L’avènement de l’ARN messager constitue donc une percée scientifique majeure qui ouvre de nouveaux horizons très prometteurs dans la prévention de maladies et les traitements médicaux. De même, la contrainte liée au travail, au commerce et aux services à distance s’est traduite par des avancées spectaculaires dans les modes de communication, la combinaison fluide d’images, de vidéos et de sons, les loisirs digitaux, la télémédecine ou encore les paiements sécurisés. Tout ceci grâce à l’engagement accéléré de l’intelligence artificielle et une ergonomie maintenant accessible à tous. Enfin, la volonté de préserver la planète et ralentir les effets nocifs du réchauffement a induit une foison d’améliorations dans les modes de fabrication, de production d’énergie et de mobilité visant toutes à réduire les émissions toxiques et l’impact sur les ressources. Le chemin est encore long, mais l’accélération est née de la nécessité. Il est bon de rappeler qu’il faut avant tout créer les conditions optimales pour générer de l’innovation. Si le secteur privé détermine quelles innovations sont de nature à réussir, le rôle des pouvoirs publics est loin d’être secondaire. Comme dans le cas de BARDA, il peut appuyer les efforts de recherche et de développement en mettant à disposition des moyens financiers et techniques, en facilitant des procédures réglementaires ou encore en accompagnant les perdants des dislocations technologiques.
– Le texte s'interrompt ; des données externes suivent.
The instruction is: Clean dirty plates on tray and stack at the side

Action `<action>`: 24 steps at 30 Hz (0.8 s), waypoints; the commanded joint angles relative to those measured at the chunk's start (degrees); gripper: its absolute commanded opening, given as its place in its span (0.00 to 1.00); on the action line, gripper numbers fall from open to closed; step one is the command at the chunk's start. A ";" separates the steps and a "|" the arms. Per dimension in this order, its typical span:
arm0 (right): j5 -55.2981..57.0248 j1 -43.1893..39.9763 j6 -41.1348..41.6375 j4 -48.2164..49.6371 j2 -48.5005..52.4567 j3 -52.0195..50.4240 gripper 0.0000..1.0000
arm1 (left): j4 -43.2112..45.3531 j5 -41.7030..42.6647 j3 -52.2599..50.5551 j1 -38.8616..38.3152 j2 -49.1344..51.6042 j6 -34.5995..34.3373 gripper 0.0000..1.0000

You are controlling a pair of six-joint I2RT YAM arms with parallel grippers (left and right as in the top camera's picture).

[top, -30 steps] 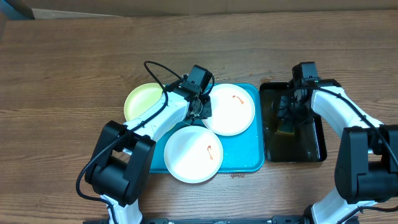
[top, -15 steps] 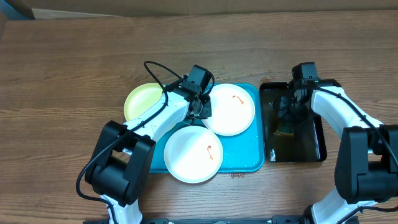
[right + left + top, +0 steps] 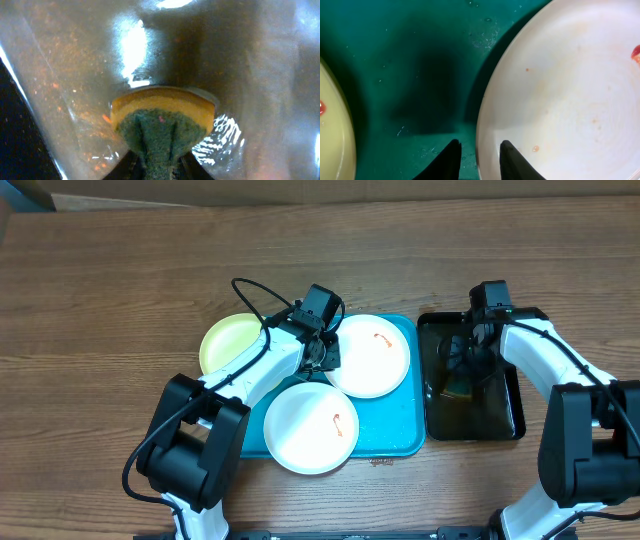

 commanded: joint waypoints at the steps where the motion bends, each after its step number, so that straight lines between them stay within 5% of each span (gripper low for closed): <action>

L’innovation n’est pas au ralenti. Certains experts prétendent que les faibles gains de productivité et le ralentissement de la croissance depuis une vingtaine d’années accréditent la thèse de l’anémie de l’innovation. Nous ne partageons pas cette analyse, telles que le démontrent les avancées mentionnées ici. Les marchés ne s’y sont d’ailleurs pas trompés dans la mesure où ils ont assigné des valorisations très élevées à toutes les entreprises faisant preuve d’innovation, quel que soit le secteur d’activité. L’émergence spectaculaire de nouvelles sociétés de gestion (comme ARK Investment de Cathie Wood qui base ses choix d’investissement uniquement sur la capacité d’innovation des entreprises sélectionnées) ou encore l’appétit glouton des investisseurs pour les stratégies thématiques ciblées reflètent bien les préférences de l’époque présente. Il ne faut toutefois pas se cacher que la dynamique de cours récente dans certains segments, comme les véhicules électriques ou encore les énergies renouvelables, est certainement excessive. Bien souvent, l’attrait de la nouveauté pousse les investisseurs à anticiper un futur très surévalué et, partant, faire fi de toute considération rationnelle en matière de valorisation. Comme pour la durabilité, le changement de priorité des investisseurs et l’acceptation de nouveaux concepts vertueux peut mener à de l’effervescence boursière passagère. C’est généralement le moment – comme maintenant – pour les entreprises plus prosaïques et généralement moins innovantes de prendre le relais. A plus long terme, seuls les véritables créateurs de valeur ajoutée – largement poussée par l’innovation – pourront sortir du lot.